Gableman puts election subpoenas on hold, cancels interviews with clerks and mayors
MADISON, Wis. (CBS 58) -- In a major shift, the attorney in charge of a Republican-ordered review of the 2020 election canceled interviews with city election officials and mayors just days after issuing another round of sweeping subpoenas.
Just Wednesday, Michael Gableman, a former Supreme Court Justice hired to investigate the election, asked the mayors of Green Bay, Kenosha, Milwaukee, Madison and Racine to provide "all documents contained in your files and/or in your custody, possession, or control pertaining to the Election". He also compelled those mayors to testify in Brookfield Oct. 22, and previously served subpoenas to the same five cities' election clerks, compelling them to meet with him at the same location Oct. 15.
But in a dramatic shift Thursday, Gableman called officials and told them they will no longer have to meet with him or provide thousands - if not millions - of pages of documents related to the election, according to Michael Hass, city attorney for the city of Madison.
Dr. Mordecai Lee, a professor emeritus at UW-Milwaukee, said Gableman "Recognized it isn't viable. And he recognized he needed to go back to the starting line and start again." But Dr. Lee added, "I think this was just a blip, kind of a false start. And trying to bring it back to what we would consider the legal guardrails of an investigation."
Elections officials in Milwaukee, Green Bay, Kenosha, Madison and Racine decried the subpoenas for being too vague, for including typos, for wasting time and money and for commanding them to appear behind closed doors in a strip mall in Brookfield. Earlier Thursday the attorney for the city of Milwaukee said it would comply with the demand for documents, despite the lack of clarity.
The initial cost of the investigation into the already-certified election is $686,000 in taxpayer dollars. Of that, Gableman is being paid $11,000 a month. Gableman himself said it's unlikely he'll meet a Republican-projected deadline to complete his report by the end of the month.
Gableman's initial request left election officials scrambling to gather a massive amount of documents, which some officials argued were already posted online for the public to review. Hass tells CBS 58 the reversal is a relief for his staff and IT department, which would have had to produce the documents and then meet with Gableman next week.
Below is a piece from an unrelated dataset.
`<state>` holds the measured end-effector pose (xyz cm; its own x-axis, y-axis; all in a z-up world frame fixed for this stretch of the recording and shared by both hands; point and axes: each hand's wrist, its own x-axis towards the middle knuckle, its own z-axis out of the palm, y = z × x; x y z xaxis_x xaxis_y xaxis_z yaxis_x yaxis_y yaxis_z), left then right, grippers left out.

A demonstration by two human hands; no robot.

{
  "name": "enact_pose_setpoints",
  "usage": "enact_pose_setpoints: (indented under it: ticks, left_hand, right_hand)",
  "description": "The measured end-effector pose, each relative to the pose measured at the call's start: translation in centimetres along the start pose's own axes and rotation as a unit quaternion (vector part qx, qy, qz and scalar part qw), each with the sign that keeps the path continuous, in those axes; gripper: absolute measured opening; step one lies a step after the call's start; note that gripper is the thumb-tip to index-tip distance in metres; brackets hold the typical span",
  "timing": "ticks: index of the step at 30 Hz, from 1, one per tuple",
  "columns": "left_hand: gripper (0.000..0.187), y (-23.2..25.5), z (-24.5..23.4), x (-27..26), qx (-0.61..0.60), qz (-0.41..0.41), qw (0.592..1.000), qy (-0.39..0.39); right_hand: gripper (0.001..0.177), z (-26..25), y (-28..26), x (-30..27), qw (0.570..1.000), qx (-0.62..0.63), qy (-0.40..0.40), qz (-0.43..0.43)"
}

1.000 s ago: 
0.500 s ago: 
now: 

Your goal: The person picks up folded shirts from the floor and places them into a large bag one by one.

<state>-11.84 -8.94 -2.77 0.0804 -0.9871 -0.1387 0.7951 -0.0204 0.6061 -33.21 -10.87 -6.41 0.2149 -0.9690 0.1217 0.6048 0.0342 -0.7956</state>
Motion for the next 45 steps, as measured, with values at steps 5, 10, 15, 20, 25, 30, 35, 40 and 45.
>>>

Now, he says, Gableman is instead asking for materials the officials already have on hand and that previously had been requested through open record requests.
"It's helpful to know for now, they only want records we have compiled and produced," Hass said. "We appreciate the Special Council clarifying what they want and will try and work with them in the future on other requests."
The move comes hours after some city officials called the subpoenas a 'colossal' waste of time and money.